Task directions>
Lines with "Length": report how many there are in the listing below, giving the number and nothing else.

___

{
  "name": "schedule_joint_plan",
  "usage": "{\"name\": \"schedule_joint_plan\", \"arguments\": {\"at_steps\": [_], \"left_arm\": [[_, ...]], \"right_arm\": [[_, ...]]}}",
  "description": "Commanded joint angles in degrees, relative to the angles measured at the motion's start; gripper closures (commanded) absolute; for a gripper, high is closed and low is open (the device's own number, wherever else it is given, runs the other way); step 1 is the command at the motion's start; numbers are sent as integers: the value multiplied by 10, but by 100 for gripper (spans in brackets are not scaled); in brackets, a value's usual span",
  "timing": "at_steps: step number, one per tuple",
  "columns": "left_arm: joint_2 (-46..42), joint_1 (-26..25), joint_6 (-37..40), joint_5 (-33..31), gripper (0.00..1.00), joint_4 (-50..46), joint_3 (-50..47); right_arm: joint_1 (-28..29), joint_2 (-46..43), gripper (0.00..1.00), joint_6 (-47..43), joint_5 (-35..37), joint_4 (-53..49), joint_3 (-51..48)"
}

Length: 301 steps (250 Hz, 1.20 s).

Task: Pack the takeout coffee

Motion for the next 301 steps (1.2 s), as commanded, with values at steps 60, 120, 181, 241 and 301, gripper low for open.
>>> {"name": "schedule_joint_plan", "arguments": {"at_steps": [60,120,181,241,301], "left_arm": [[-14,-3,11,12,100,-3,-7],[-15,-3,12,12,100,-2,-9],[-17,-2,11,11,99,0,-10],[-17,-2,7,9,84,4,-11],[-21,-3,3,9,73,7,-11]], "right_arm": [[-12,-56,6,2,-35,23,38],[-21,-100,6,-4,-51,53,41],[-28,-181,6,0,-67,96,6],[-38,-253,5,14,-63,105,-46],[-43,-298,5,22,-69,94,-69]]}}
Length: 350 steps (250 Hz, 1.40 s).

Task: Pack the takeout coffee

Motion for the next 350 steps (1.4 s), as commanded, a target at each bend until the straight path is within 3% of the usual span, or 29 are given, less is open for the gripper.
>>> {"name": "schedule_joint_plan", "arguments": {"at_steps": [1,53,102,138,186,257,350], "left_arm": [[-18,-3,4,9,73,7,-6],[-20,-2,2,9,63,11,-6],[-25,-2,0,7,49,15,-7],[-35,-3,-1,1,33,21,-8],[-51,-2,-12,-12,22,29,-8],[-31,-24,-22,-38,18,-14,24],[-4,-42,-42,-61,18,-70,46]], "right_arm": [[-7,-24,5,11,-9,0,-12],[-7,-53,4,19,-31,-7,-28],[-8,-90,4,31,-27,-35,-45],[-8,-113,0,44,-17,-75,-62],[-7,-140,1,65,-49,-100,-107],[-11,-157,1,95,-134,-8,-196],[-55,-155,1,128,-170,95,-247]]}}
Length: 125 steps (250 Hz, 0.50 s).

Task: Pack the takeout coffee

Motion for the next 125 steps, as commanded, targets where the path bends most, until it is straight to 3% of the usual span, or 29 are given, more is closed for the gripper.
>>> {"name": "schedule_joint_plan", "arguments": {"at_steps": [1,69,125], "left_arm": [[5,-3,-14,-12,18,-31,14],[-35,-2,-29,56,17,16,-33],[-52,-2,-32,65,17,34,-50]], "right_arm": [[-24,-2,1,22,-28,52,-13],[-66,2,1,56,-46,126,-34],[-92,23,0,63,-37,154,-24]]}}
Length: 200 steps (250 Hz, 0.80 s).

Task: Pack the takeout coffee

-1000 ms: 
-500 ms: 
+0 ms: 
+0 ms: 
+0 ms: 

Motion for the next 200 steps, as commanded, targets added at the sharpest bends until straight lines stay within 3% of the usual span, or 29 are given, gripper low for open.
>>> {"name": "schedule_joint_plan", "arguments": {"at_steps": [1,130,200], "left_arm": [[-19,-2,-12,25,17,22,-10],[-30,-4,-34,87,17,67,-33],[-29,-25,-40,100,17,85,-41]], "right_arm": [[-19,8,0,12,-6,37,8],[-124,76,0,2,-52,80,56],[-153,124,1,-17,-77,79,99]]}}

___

Response>
4